- _Description of the task_
What you return should match the data below exactly, with no pictures in it.

********

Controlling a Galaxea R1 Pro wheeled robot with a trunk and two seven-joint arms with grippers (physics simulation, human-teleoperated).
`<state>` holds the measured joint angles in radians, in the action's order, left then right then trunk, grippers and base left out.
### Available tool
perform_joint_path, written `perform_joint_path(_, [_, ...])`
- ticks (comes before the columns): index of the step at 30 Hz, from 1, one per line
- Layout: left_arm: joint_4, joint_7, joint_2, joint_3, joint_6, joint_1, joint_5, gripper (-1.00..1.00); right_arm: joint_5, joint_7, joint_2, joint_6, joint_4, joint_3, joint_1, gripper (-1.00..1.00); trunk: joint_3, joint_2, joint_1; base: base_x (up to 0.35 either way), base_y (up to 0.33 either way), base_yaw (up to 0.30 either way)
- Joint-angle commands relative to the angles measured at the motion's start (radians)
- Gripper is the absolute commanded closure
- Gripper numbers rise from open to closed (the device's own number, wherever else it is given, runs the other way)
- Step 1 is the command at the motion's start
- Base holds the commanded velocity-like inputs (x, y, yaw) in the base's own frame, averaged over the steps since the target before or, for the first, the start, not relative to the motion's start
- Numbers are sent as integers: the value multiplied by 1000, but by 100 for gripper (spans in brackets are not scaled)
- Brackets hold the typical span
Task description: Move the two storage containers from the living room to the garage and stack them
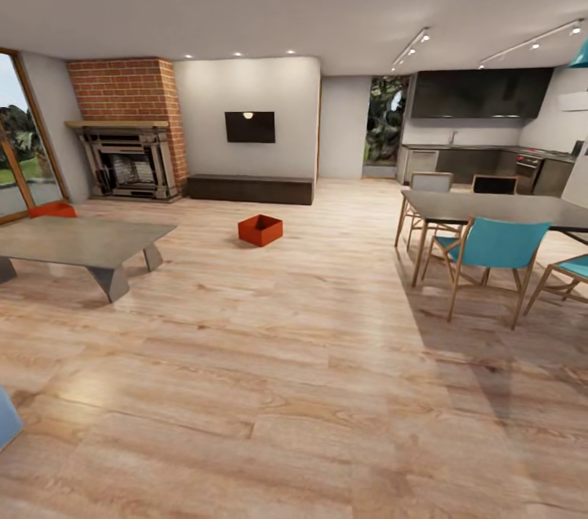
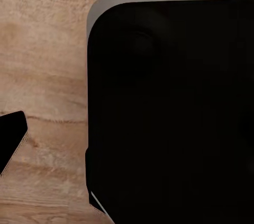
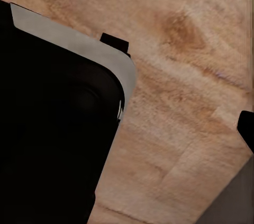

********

- _Finished task_
Controlling a Galaxea R1 Pro wheeled robot with a trunk and two seven-joint arms with grippers (physics simulation, human-teleoperated).
`<state>` holds the measured joint angles in radians, in the action's order, left then right then trunk, grippers and base left out.
### Available tool
perform_joint_path, written `perform_joint_path(_, [_, ...])`
- ticks (comes before the columns): index of the step at 30 Hz, from 1, one per line
- Layout: left_arm: joint_4, joint_7, joint_2, joint_3, joint_6, joint_1, joint_5, gripper (-1.00..1.00); right_arm: joint_5, joint_7, joint_2, joint_6, joint_4, joint_3, joint_1, gripper (-1.00..1.00); trunk: joint_3, joint_2, joint_1; base: base_x (up to 0.35 either way), base_y (up to 0.33 either way), base_yaw (up to 0.30 either way)
- Joint-angle commands relative to the angles measured at the motion's start (radians)
- Gripper is the absolute commanded closure
- Gripper numbers rise from open to closed (the device's own number, wherever else it is given, runs the other way)
- Step 1 is the command at the motion's start
- Base holds the commanded velocity-like inputs (x, y, yaw) in the base's own frame, averaged over the steps since the target before or, for the first, the start, not relative to the motion's start
- Numbers are sent as integers: the value multiplied by 1000, but by 100 for gripper (spans in brackets are not scaled)
- Brackets hold the typical span
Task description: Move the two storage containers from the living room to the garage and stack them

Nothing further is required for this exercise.